GPS receivers don't transmit.

July 7, 2008 at 6:34 AM  
Anonymous Anonymous said...

If you have a "modern" GPS that you plug into the computer for some fun with GoogleMaps, the default is for everyone to see where you went, how quickly and for how long. Secure your data against casual lookers by changing preferences (or even better by not uploading your GPS data to a networked 'puter).

October 3, 2008 at 5:45 PM  
Anonymous Adrian said...

Never mark your maps. Lose your maps to someone, they have your information.

April 13, 2009 at 10:00 PM  
Anonymous Anonymous said...

Gents, don't write a damn thing on your maps: learn how to use an overlay. An overlay is a sheet of thin plastic that you tape over your AO. On the plactic, use colored markers to plot routes, TRPs, etc.
On the top left and bottom right, mark registration points so you can line up the overlay if it moves or you've removed it.

October 5, 2009 at 4:52 AM  
Anonymous Anonymous said...

You can also print Google or Bing maps, and locate important features on them for your later use.

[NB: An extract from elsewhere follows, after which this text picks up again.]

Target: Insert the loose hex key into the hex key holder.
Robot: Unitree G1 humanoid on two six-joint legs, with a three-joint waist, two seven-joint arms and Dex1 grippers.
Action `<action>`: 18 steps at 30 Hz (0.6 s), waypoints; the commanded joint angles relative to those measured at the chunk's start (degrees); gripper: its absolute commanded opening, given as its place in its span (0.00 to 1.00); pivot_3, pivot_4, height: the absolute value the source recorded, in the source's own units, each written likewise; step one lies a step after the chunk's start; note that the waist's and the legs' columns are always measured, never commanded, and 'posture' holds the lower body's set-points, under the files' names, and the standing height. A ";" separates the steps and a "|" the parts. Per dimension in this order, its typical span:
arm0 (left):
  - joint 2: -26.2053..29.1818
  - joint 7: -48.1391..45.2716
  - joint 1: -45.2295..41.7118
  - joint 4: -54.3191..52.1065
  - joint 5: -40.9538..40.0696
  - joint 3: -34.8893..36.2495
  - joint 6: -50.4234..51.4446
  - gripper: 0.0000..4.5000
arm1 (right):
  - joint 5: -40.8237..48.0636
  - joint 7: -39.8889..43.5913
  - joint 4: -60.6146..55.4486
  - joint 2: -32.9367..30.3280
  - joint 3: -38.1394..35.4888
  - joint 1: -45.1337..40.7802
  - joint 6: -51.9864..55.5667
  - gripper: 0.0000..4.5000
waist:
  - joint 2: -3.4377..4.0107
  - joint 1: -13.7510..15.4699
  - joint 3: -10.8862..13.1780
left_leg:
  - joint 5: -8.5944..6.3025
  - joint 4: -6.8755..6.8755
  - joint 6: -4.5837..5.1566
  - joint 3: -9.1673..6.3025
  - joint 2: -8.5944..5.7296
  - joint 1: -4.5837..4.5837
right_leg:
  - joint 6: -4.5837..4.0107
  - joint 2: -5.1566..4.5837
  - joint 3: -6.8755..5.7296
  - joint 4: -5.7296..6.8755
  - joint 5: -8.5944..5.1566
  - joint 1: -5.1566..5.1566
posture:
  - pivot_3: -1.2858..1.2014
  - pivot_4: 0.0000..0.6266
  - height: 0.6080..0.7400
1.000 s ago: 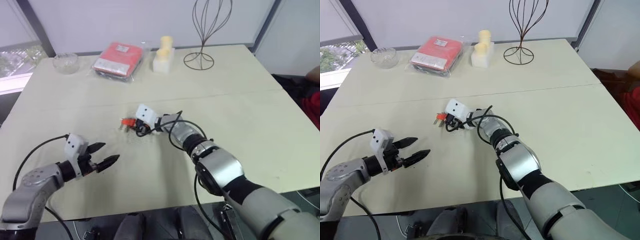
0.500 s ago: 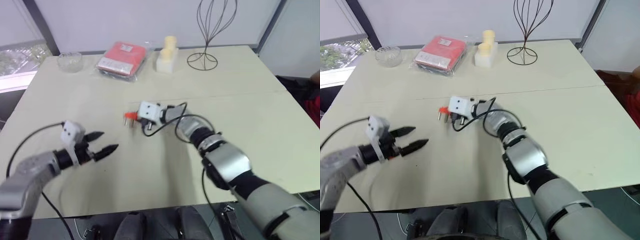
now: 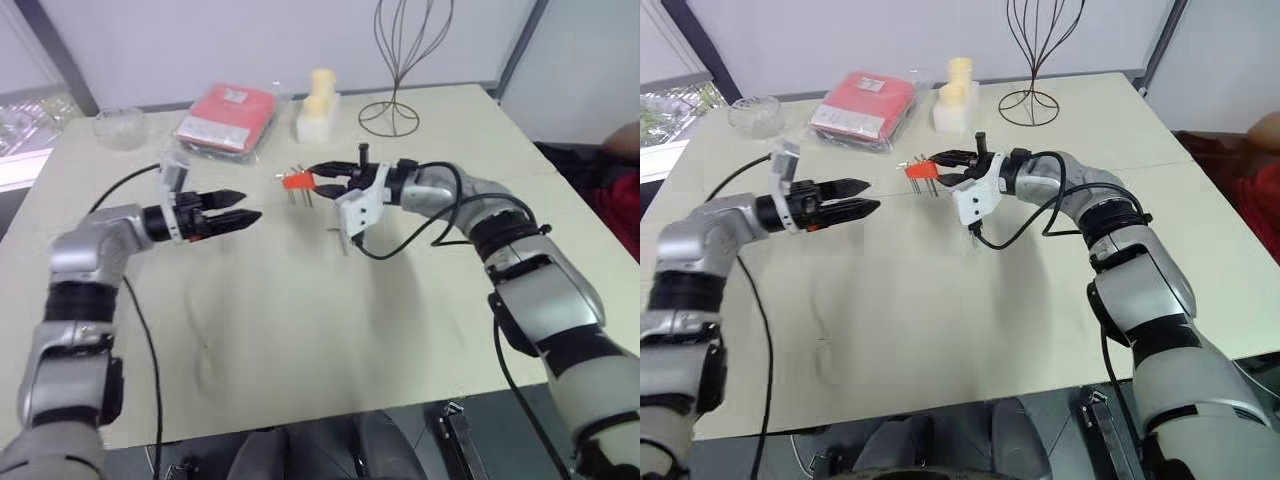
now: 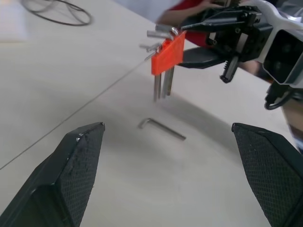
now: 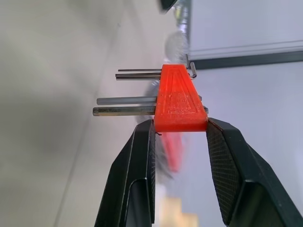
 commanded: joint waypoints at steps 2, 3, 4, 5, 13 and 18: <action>-3.89 -3.08 -5.71 9.51 3.58 -0.45 -5.83 1.00 | -0.46 -4.94 -3.45 -1.26 -0.69 0.85 0.10 0.21 | 0.00 -0.71 0.00 | 0.00 0.04 0.00 0.00 -0.01 -0.01 | 0.00 0.00 0.05 0.02 0.00 -0.08 | 0.52 0.24 1.00; -4.72 -3.41 -6.59 10.99 4.05 -0.28 -6.49 1.00 | -0.57 -5.39 -3.76 -1.39 -0.62 1.14 0.19 0.21 | 0.00 -0.89 0.00 | 0.00 0.07 0.00 0.00 -0.01 0.00 | 0.00 -0.01 0.05 0.04 0.00 -0.11 | 0.52 0.24 1.00; -5.99 -3.46 -7.45 12.55 4.60 -0.14 -7.78 1.00 | -0.55 -5.96 -4.28 -1.56 -0.70 1.73 0.29 0.21 | 0.00 -1.04 0.00 | 0.01 0.09 0.00 0.00 -0.01 -0.02 | 0.00 -0.01 0.05 0.04 0.00 -0.13 | 0.52 0.24 1.00; -7.06 -3.41 -8.12 13.92 5.23 0.00 -9.24 1.00 | -0.46 -6.34 -4.74 -1.70 -0.81 2.27 0.39 0.21 | 0.00 -1.13 0.00 | 0.01 0.11 0.00 0.01 -0.01 -0.02 | 0.00 -0.01 0.07 0.05 0.00 -0.16 | 0.52 0.24 1.00; -11.92 -3.63 -12.79 21.26 7.81 1.61 -15.92 1.00 | 0.34 -6.39 -7.70 -1.61 -0.78 5.45 0.69 0.21 | -0.01 -1.17 0.00 | 0.00 0.20 0.01 0.06 -0.01 -0.02 | 0.00 -0.01 0.12 0.13 0.00 -0.20 | 0.52 0.24 1.00; -12.80 -4.47 -14.40 21.22 7.94 2.10 -16.16 1.00 | 0.65 -5.91 -8.47 -1.31 -0.90 6.11 0.89 0.21 | -0.02 -1.08 0.00 | 0.00 0.21 0.01 0.05 -0.02 -0.03 | 0.00 -0.03 0.12 0.19 0.00 -0.20 | 0.52 0.24 1.00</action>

They even having scaling tools on them (that scale symbol) for measuring distances from feature to feature - handy knowledge to have on hand! Mapping those features around your proposed home sites is critical.

Adrian and Anon. 4:52 makes a good point, but you can always code the information on them. The overlay works, but now you have two items that are required to work - seems like a bit of wasted effort, though with multiple overlays, you can use the same map for different items.